We exercise plenary review of an order denying qualified immunity at the summary judgment stage. Goodwin v. Conway, 836 F.3d 321, 326 n.16 (3d Cir. 2016).
We agree with Klobucher that any right he may have violated was not clearly established at the time of the arrest. For starters, the District Court did not articulate the scope of Thompkins's right. We think the relevant inquiry is whether it is clearly established that a police officer uses excessive force by employing an aggressive restraining technique to handcuff a person who has admitted to committing domestic violence and is physically resisting arrest. The sole appellate authority that the District Court cited in its analysis, Couden v. Duffy, 446 F.3d 483 (3d Cir. 2006), does not show a clearly established right in this context. In that case, police officers set up an undercover surveillance outside a home based on a tip that a fugitive might be staying at that address. Id. at 489. When a 14-year-old boy entered his own home, four officers jumped on him, pointed guns at his head, handcuffed him, and sprayed him with mace. Id. at 490. The boy was cooperative and did not resist arrest. Id. at 497. We ruled that based on existing precedent, a reasonable officer would not have believed that the level of force used was reasonable under the circumstances. Id.
Here, by contrast, the District Court observed that Thompkins had not only confessed to committing domestic violence, but also resisted the officers by "flailing around during the course of a lawful arrest." Appendix ("App") 13a. In light of the facts of this case, we cannot see how any reasonable officer in Klobucher's position would know that executing a holding technique to effectuate the arrest amounted to excessive force. Klobucher is thus entitled to qualified immunity from the plaintiffs' section 1983 excessive force claim.
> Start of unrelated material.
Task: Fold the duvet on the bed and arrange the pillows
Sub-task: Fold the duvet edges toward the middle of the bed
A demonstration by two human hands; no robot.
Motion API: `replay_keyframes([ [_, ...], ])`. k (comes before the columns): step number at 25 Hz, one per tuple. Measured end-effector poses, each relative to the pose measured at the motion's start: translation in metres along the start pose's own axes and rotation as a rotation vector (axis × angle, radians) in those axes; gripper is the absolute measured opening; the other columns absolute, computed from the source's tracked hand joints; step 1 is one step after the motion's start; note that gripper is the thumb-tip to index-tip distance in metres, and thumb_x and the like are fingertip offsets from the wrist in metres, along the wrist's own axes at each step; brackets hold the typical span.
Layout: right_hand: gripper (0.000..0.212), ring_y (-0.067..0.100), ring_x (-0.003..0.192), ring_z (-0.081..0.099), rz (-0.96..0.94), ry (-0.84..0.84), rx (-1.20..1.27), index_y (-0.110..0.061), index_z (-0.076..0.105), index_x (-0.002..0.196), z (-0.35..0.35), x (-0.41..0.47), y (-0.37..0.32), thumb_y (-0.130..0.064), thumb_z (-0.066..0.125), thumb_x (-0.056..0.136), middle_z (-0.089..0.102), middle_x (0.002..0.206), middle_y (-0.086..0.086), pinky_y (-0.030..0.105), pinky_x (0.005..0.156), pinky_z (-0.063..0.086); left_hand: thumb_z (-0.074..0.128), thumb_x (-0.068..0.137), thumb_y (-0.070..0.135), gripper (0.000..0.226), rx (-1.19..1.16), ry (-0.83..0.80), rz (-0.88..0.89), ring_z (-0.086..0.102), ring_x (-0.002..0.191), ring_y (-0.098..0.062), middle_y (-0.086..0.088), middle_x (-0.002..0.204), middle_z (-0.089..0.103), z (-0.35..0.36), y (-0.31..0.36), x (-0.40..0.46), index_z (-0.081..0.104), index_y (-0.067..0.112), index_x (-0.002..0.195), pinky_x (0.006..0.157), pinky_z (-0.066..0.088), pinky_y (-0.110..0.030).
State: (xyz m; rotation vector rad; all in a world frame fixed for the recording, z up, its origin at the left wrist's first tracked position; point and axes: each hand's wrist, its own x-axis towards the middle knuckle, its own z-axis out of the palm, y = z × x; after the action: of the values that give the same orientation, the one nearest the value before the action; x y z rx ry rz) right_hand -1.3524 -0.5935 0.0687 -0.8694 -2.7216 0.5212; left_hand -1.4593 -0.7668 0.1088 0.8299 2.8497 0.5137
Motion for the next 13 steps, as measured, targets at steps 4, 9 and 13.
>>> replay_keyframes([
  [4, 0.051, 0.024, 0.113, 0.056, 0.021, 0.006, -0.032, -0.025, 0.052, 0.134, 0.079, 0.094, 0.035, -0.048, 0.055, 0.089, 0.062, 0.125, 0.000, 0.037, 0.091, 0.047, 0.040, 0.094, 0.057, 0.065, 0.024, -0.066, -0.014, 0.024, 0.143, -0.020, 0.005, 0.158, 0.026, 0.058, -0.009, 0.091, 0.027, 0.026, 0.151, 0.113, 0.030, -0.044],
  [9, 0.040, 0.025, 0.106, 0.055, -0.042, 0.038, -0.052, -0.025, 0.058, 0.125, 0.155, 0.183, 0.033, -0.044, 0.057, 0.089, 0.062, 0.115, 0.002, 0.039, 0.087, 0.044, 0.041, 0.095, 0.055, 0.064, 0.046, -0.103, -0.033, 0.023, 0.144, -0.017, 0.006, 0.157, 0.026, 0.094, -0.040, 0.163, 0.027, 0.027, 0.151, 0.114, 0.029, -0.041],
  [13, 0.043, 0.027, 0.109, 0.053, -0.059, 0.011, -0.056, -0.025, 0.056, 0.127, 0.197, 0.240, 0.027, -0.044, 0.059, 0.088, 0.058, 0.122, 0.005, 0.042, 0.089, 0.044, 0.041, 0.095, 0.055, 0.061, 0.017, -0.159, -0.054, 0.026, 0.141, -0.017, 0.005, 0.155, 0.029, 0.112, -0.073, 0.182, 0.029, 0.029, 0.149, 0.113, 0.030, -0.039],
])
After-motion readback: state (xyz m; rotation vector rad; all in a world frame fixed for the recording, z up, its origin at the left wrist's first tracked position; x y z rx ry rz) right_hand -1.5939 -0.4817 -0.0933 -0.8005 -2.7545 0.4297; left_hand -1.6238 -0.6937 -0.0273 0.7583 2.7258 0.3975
We decline to consider the district court cases upon which the District Court relied. We have explained that "clearly established rights are derived either from binding Supreme Court and Third Circuit precedent or from a 'robust consensus of cases of persuasive authority in the Courts of Appeals.'" James v. N.J. State Police, 957 F.3d 165, 170 (3d Cir. 2020) (quoting Bland v. City of Newark, 900 F.3d 77, 84 (3d Cir. 2018)). Nor is this "an obvious case in which any competent officer would have known" that he was violating Thompkins's rights. Kisela, 138 S.Ct. at 1153.
III.
For the foregoing reasons, we will reverse the portion of the District Court's order denying Klobucher summary judgment on the plaintiffs' section 1983 excessive force claim. We will dismiss the portion of the appeal related to the denial of summary judgment on the state-law claims and we will remand the case for further proceedings.
[*] This disposition is not an opinion of the full Court and, pursuant to I.O.P. 5.7, does not constitute binding precedent.